All posts by brandon adamson

Cherry 2015 – If Loving A Fembot Is Artificial, I Don’t Want To Be Genuine

Cherry_2000_001
One of the most prescient dystopian science fiction films of the 1980’s turned out to be the (direct to video?) 1987 movie, “Cherry 2000.”

The future depicted in Cherry 2000 is one where sexual encounters and relationships with real women have become complicated legal transactions requiring lawyers, and have been reduced to merely emotionless business arrangements. The women are typically aggressive, masculine, demanding and shrill. It leads to an environment where the rare romantic guy, who still longs for a traditional loving relationship, would actually find a courtship with a female android more emotionally fulfilling than one with a real live organic woman. It’s sort of a more sympathetic, less horrific spin on “The Stepford Wives” theme. In Stepford, the men killed their loving yet sassy wives in exchange for robot sex slaves who would do the dishes and clean the house without giving them any grief. They were portrayed unmistakably as as evil pricks. In contrast, the physically human women are the ones who display the robotic behavior in Cherry 2000, while the romantic men are forced to seek out the loving emulation of androids for any “meaningful” companionship.
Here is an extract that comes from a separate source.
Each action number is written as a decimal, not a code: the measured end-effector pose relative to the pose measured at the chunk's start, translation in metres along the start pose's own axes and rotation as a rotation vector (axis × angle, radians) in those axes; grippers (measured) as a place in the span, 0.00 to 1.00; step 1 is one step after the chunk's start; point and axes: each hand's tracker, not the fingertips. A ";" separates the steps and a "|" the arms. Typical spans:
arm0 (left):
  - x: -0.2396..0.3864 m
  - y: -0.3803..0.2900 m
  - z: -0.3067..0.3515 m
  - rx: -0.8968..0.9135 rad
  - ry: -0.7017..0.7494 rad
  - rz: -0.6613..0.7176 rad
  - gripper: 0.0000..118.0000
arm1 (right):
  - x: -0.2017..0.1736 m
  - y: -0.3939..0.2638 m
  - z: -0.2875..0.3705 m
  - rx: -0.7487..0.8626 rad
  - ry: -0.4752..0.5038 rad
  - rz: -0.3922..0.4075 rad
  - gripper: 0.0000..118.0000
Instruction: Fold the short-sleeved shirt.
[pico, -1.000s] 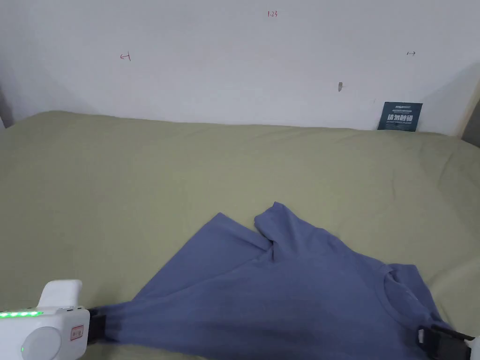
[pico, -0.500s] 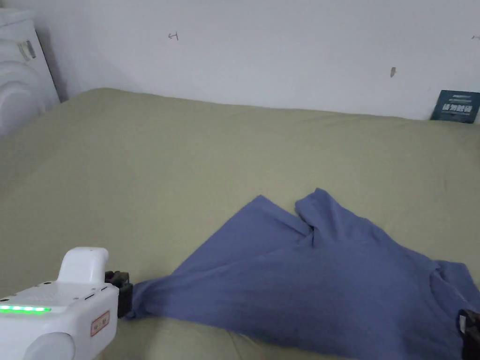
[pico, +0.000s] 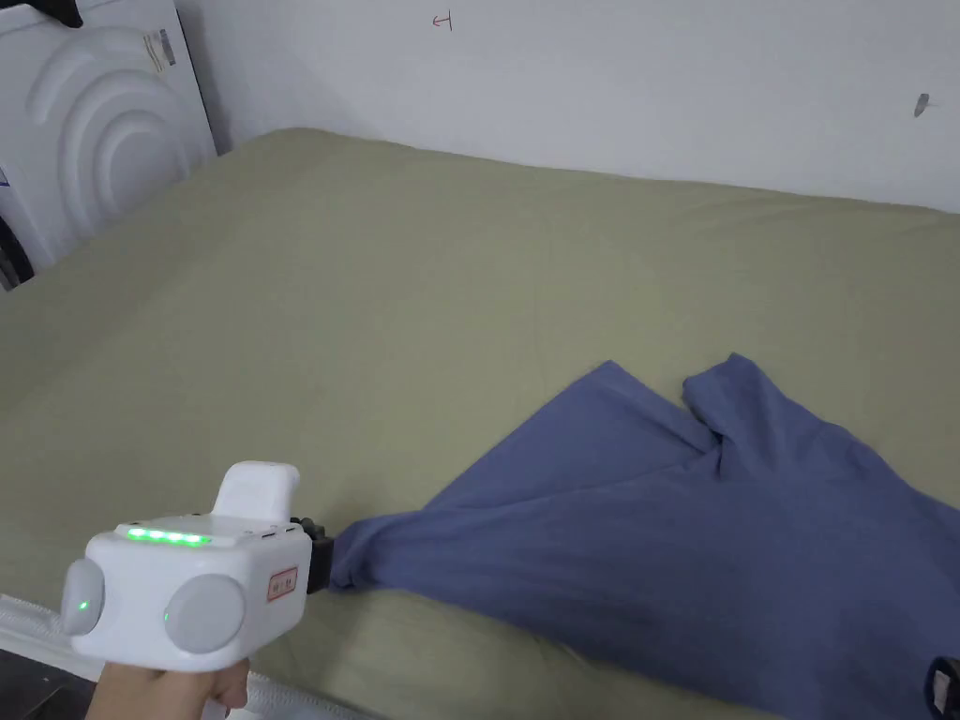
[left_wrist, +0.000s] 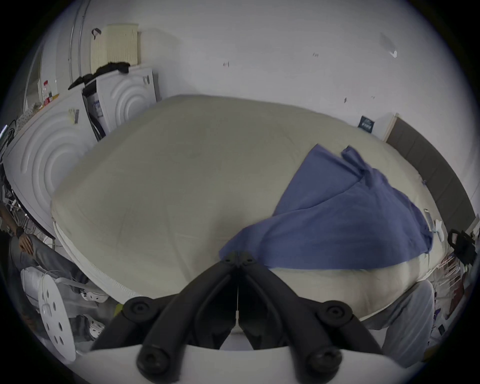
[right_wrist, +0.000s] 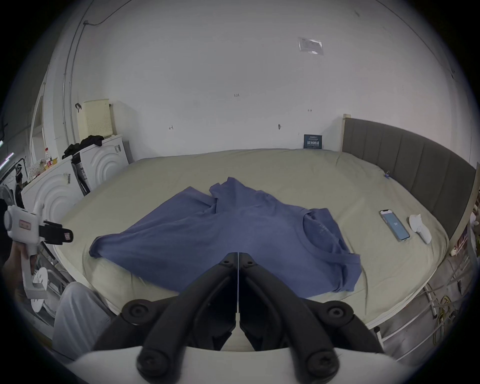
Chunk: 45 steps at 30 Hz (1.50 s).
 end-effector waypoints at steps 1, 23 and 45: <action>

Of course the film sells out in the end, as the main character who sacrifices everything in a dangerous quest to replace his beloved, short circuited fembot(Cherry, played by Pamela Gidley) with the identical discontinued model, ultimately falls for the crass and bitchy, tomboyish tracker, “Edith”(Melanie Griffith) whom he’s hired to help locate the robot.

With the advent of “yes means yes” laws it doesn’t seem like it will be long before men will be required to get some type of verbally recorded or written consent to engage in sexual activity with a seemingly “turned on” girl, to shield themselves from litigation or criminal prosecution if she turns on them later. As if getting a girl pregnant or contracting an STD wasn’t enough to worry about, now we have bigger fish to fry. Indeed, there is already a phone app for sexual consent, called Good2Go.

cherry2000

Recent developments over the past two decades have lead me to conclude we’re headed towards Cherry 2000 style dating in America. Indeed, I’ve started to notice that the crudely annoying spambots on Tinder and Okcupid have been getting more sophisticated in their programming to the point where interacting with them can be more romantically stimulating than talking to actual chicks(which, if you’ve ever had an unfortunate exchange with one of these Tinderbots you would realize is more of a knock on the sorry state of the 21st century female conversational experience than it is one marveling in wonder at the advancements in artificial intelligence spam.)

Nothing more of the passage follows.